- _Your instructions_
Return every line of the records below verbatim, with no pictures in the copy.
(Beginning of Record extracts)
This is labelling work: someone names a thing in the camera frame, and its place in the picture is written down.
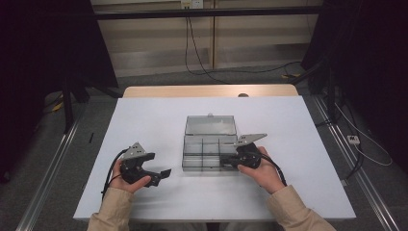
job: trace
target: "silver metal plate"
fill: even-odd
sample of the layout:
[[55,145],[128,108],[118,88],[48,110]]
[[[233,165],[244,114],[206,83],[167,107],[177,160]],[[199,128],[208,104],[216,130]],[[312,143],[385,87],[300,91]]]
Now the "silver metal plate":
(End of Record extracts)
- _Your solution_
This is labelling work: someone names a thing in the camera frame, and its place in the picture is written down.
job: trace
target: "silver metal plate"
fill: even-odd
sample of the layout:
[[55,145],[128,108],[118,88],[48,110]]
[[[233,165],[244,114],[206,83],[167,107],[177,160]],[[199,128],[208,104],[216,130]],[[312,143],[385,87],[300,91]]]
Now the "silver metal plate":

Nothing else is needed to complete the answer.